-------- Data block --------
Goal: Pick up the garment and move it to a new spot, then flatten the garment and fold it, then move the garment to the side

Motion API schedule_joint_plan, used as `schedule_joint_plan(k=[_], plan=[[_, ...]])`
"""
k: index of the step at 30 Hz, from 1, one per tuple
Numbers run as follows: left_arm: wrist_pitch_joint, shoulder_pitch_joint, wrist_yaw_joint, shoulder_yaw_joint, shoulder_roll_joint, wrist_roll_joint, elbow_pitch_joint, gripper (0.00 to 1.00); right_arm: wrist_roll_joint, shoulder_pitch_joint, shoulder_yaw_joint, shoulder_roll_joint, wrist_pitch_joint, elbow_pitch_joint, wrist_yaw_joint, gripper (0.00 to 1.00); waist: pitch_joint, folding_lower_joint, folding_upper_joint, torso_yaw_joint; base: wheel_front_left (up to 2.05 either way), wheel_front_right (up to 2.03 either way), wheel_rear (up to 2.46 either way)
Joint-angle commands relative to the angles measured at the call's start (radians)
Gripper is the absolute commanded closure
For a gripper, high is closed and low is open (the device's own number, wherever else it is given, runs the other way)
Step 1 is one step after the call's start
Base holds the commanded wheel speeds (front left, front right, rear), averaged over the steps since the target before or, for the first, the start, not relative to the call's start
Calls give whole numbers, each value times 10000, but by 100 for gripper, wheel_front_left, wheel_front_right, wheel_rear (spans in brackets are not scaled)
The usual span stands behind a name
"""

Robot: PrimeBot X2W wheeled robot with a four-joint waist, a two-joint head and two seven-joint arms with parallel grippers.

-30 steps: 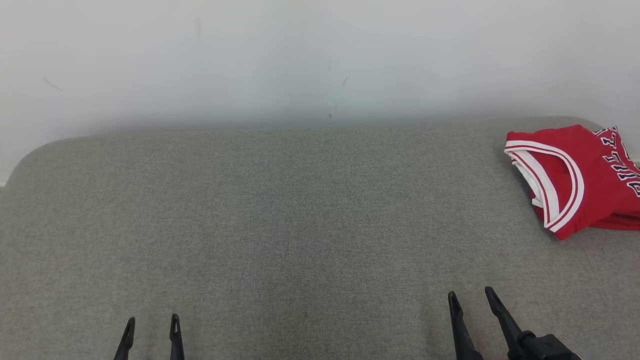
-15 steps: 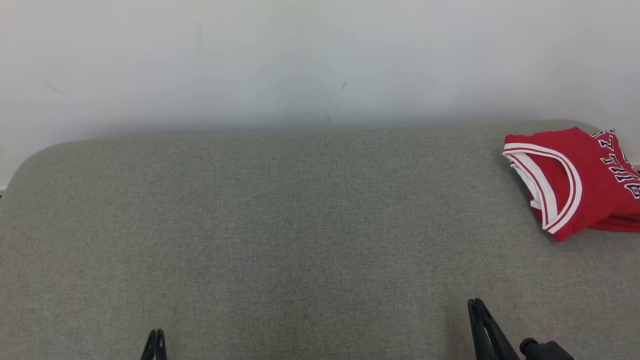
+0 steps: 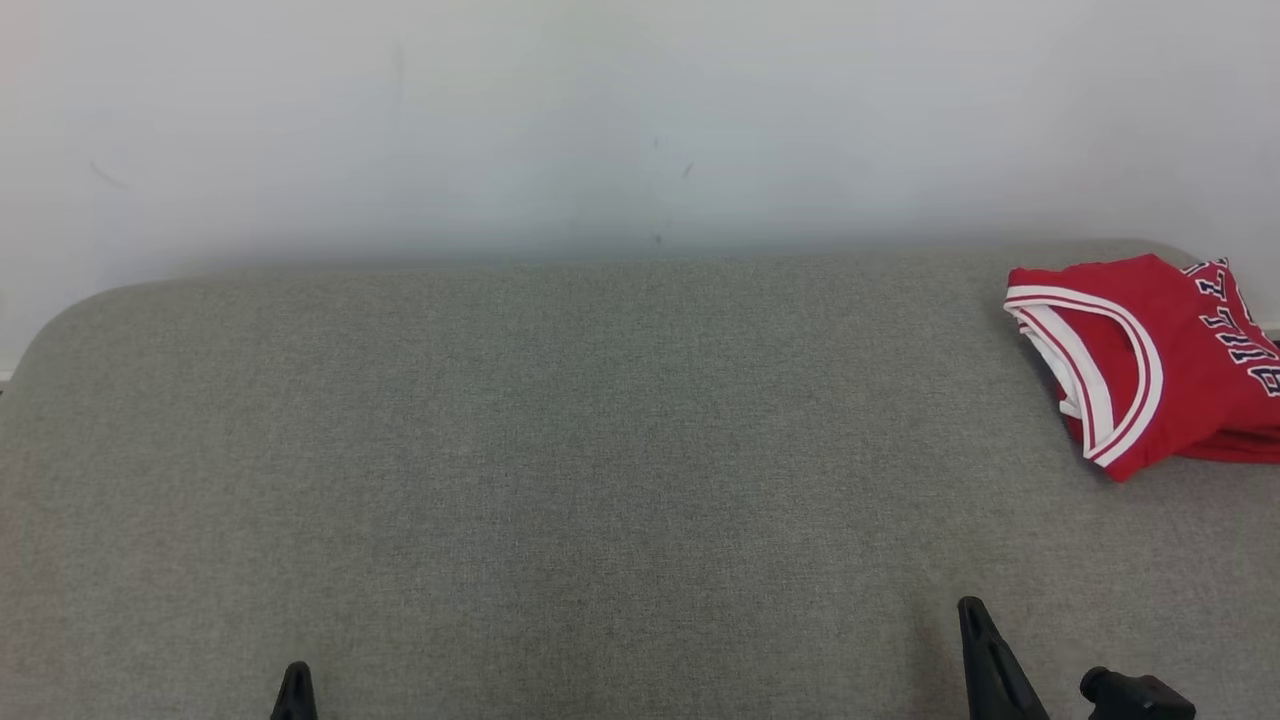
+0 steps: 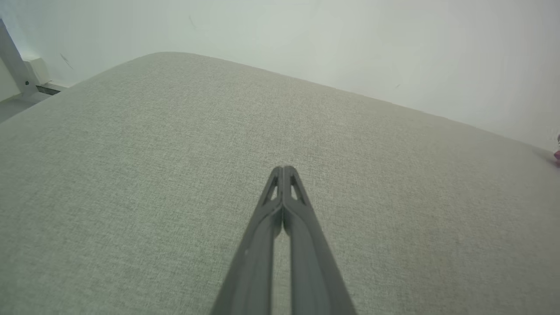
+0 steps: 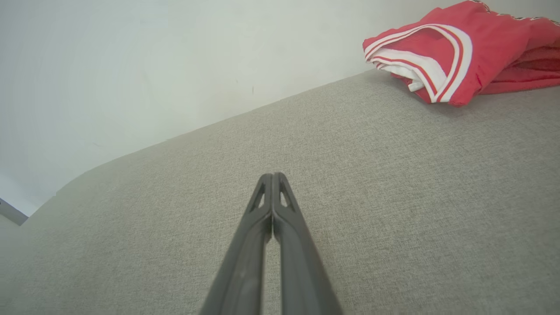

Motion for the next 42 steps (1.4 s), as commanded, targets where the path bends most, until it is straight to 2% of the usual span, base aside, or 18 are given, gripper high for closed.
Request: schedule_joint_plan(k=[1, 22, 42], plan=[[101, -319, -81, 67, 26, -596, -132, 100, 627, -270, -41, -83, 100, -142, -2, 100, 1, 0, 0, -2, 0, 0, 0], [887, -837, -320, 233, 31, -3966, -27, 100, 3993, -720, -214, -162, 825, -92, -6, 100, 8, 0, 0, -21, 0, 0, 0], [1542, -1249, -517, 390, 34, -6704, 75, 100, 6657, -1073, -408, -188, 1460, -47, -9, 100, 14, 0, 0, -40, 0, 0, 0]])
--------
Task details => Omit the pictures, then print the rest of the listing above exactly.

Answer below =>
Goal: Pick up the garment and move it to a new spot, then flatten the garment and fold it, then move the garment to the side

Motion API schedule_joint_plan, used as `schedule_joint_plan(k=[_], plan=[[_, ...]])`
"""
k: index of the step at 30 Hz, from 1, one per tuple
Numbers run as follows: left_arm: wrist_pitch_joint, shoulder_pitch_joint, wrist_yaw_joint, shoulder_yaw_joint, shoulder_roll_joint, wrist_roll_joint, elbow_pitch_joint, gripper (0.00 to 1.00); right_arm: wrist_roll_joint, shoulder_pitch_joint, shoulder_yaw_joint, shoulder_roll_joint, wrist_pitch_joint, elbow_pitch_joint, wrist_yaw_joint, gripper (0.00 to 1.00); waist: pitch_joint, folding_lower_joint, folding_upper_joint, torso_yaw_joint; base: wheel_front_left (up to 2.05 either way), wheel_front_right (up to 2.03 either way), wheel_rear (up to 2.46 either way)
Joint-angle commands relative to the angles measured at the call's start (radians)
Gripper is the absolute commanded closure
For a gripper, high is closed and low is open (the device's own number, wherever else it is given, runs the other way)
Step 1 is one step after the call's start
Base holds the commanded wheel speeds (front left, front right, rear), averaged over the steps since the target before or, for the first, the start, not relative to the call's start
Calls give whole numbers, each value times 10000, but by 100 for gripper, wheel_front_left, wheel_front_right, wheel_rear (spans in brackets are not scaled)
The usual span stands behind a name
"""

Robot: PrimeBot X2W wheeled robot with a four-joint waist, a two-joint head and two seven-joint arms with parallel grippers.

-30 steps: 
-15 steps: 
+0 steps: 
+0 steps: 
+0 steps: 

Motion for the next 42 steps (1.4 s), as commanded, targets where the path bends most, until it is straight to 2% of the usual span, base aside, or 18 are given, gripper high for closed.
Request: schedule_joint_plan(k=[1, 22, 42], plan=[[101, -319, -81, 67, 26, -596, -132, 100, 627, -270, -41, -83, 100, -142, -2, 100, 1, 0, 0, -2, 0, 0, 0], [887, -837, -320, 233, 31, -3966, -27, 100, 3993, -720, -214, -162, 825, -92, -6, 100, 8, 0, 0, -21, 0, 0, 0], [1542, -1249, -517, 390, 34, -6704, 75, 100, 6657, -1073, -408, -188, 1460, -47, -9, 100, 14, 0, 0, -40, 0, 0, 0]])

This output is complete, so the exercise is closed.